_What you should do:_ For this exercise, copy out each line of the material below that includes "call".

_Collected material:_
————————
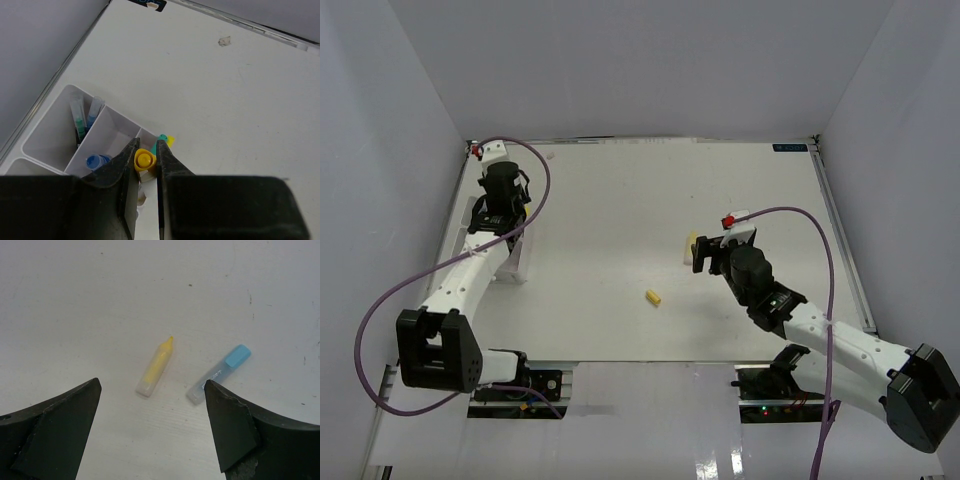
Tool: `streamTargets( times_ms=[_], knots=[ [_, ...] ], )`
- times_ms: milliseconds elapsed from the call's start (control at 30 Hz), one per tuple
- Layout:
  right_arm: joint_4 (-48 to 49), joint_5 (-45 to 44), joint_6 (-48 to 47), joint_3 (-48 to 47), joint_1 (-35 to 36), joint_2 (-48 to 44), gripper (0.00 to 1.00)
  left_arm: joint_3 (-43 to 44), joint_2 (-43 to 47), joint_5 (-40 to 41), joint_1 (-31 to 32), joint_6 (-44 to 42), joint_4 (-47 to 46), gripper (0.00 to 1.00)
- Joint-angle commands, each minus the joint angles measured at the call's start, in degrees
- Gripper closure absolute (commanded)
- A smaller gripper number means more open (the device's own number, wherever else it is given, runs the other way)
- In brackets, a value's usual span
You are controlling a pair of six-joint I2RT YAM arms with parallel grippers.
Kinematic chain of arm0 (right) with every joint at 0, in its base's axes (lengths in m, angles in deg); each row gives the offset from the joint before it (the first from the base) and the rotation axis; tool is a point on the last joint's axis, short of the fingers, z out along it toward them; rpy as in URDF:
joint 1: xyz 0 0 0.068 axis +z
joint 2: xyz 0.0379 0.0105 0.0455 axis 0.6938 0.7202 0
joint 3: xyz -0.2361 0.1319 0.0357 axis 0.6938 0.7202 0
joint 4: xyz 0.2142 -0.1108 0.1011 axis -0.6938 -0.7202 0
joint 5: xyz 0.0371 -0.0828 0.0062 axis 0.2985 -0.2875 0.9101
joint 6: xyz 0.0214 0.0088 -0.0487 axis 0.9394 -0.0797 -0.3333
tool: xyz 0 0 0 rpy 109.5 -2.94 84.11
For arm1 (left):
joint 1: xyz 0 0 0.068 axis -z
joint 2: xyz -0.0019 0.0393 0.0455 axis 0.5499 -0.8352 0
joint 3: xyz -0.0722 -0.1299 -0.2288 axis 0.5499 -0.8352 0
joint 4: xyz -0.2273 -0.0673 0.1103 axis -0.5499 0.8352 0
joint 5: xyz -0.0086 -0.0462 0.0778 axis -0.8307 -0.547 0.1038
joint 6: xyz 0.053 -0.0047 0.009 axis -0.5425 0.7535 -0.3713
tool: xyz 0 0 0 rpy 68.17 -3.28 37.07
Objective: Sort the stationery into containers
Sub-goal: Place the pen in the storage box.
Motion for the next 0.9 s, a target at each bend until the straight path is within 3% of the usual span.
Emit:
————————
_Answer to this task:_
- times_ms: milliseconds elapsed from the call's start (control at 30 Hz), one per tuple
- Joint-angle commands, each minus the joint angles measured at the call's start, in degrees

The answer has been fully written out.